For me it's more about certain energies and feel, and I'm not into what we did there for a good bit in regard to the drum work. To actually have a drummer that could play at the time, though, was a bit too overwhelming. The public has no idea what went into Steven's parts and the notion of getting through songs in rehearsal if ever, with no exaggeration, was unfortunately a nightmare that neither I or Izzy could take, and eventually the others as well, though they lasted longer for other reasons.

What do you think of Steven being on the VH1 rehab show?

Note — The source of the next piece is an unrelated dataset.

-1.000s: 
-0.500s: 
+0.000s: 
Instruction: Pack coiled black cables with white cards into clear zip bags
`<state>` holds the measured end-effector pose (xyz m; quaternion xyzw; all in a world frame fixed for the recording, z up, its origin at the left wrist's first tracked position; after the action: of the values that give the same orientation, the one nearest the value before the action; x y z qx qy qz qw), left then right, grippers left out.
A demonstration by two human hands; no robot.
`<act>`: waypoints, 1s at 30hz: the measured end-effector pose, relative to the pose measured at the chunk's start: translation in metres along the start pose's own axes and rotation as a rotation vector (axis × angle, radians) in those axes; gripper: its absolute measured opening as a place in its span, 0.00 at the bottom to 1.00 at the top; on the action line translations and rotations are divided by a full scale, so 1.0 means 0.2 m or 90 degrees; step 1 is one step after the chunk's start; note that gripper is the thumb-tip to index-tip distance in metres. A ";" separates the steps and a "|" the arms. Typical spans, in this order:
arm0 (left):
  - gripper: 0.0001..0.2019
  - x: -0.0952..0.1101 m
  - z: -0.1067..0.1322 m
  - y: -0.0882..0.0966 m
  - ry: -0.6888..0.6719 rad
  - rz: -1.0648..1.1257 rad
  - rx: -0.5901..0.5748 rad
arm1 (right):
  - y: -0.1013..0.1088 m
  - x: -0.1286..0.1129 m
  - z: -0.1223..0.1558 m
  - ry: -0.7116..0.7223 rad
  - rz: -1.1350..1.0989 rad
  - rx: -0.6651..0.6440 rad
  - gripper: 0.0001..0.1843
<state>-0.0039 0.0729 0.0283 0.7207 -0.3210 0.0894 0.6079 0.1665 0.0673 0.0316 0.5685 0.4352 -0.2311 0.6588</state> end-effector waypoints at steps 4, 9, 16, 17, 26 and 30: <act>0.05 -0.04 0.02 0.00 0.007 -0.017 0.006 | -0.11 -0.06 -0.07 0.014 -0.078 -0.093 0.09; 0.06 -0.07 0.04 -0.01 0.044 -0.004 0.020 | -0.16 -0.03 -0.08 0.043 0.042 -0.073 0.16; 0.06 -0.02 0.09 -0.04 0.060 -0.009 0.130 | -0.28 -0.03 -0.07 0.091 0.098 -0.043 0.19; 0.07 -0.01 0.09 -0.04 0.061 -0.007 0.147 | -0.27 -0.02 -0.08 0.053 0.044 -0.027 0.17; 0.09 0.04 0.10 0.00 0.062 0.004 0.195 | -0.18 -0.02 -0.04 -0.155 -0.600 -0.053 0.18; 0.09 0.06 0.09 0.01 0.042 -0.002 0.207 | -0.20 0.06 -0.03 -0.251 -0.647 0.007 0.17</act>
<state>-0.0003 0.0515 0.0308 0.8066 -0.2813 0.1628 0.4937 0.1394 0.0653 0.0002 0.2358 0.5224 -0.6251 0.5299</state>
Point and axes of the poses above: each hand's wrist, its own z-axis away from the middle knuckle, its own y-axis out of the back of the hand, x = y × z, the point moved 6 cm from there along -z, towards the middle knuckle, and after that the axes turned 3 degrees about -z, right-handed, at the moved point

I wish Steven the best; unfortunately Steven's given us the spoiler for that. I hope people are able to find answers and get the help they need; other than that, I'm not the biggest fan of the show.

Who's in the band?

I think we'll go with a combo of who's around and who's on the album for now and worry about that when we get ready to tour.

Is Robin [Finck] in the band?


Last I was aware, he had some interest in touring, though I can't say what that means until then. In our opinion, he's made things a bit awkward publicly, but that's just his way.

Is Brain in the band?


Last I checked. Brain works on several things with Guns either from his home or in the studio.

So you have two drummers? Will they both tour?

Yes, and who knows?

When's the next album?


Have no idea and don't care. Hopefully, we'll be working 'Chinese' for a good bit. Of course there's the same idiots that have been around forever already demanding release dates.

How much material is there?

Not as much as Baz [Sebastian Bach] thinks he heard! Really, it doesn't matter. If things go well enough, we'd like to get another out at some point in our lifetimes.

Is anything finished?

Depends how you look at it.

How do you look at it?


Not something we've focused on.

You're not saying much.


You got that? What I can say is if you don't like this, then you probably won't like that. Same people, lots more approaches, bit meaner in places and darker in some. Robin does a really great Stevie Ray Vaughan-type solo on one track.

Slash has said that the sessions they did with Izzy before Velvet Revolver were the best Guns album ever. What do you think of that?

Politics.

In what way?

Old Guns promotion.

What happened between you and [photographer] Robert John?

Hmmm ... I don't know anyone who knows. Anyone whose opinions I trust seems to thinks he lost his mind, lives in a fantasy world and knows everything.

What's that about, if you don't mind me asking?


Have no idea. This is a guy that I got in the business, got him gigs, paid and treated well, promoted, etc. Helped him get a house, helped him keep his house, bought his photos, and when Merck [Mercuriadis, former G N' R manager], for whatever reasons took forever to pay him, Robert sues me ... but I didn't know anything about it. Next thing, I'm the Antichrist because I didn't like some photos. F--- if I know.

I called Robert out of the blue back when, because I felt I knew something was wrong. Finally, he says he was gonna kill himself. I put up about 60-something-K on the mortgage, got a couple payments, but that wasn't where the trouble started. It was that the bank was foreclosing on that money, so he was pissed at our accountant, who kept on him trying to sort out what we should do and Robert avoiding him -- who was the others' accountant as well. I only learned of any of this near the end. He and Robert knew each other for years. He's one of the guys who allegedly saw Slash with his guitar in Vegas. And it seems genuine because he didn't know anything was going on. He's like, "Why was Slash there with his guitar?" And the Hard Rock people -- what did they have to lie about? They deal with all the bands ... friends, enemies, whatever, so it's just business. As far as I know, we're all good with that.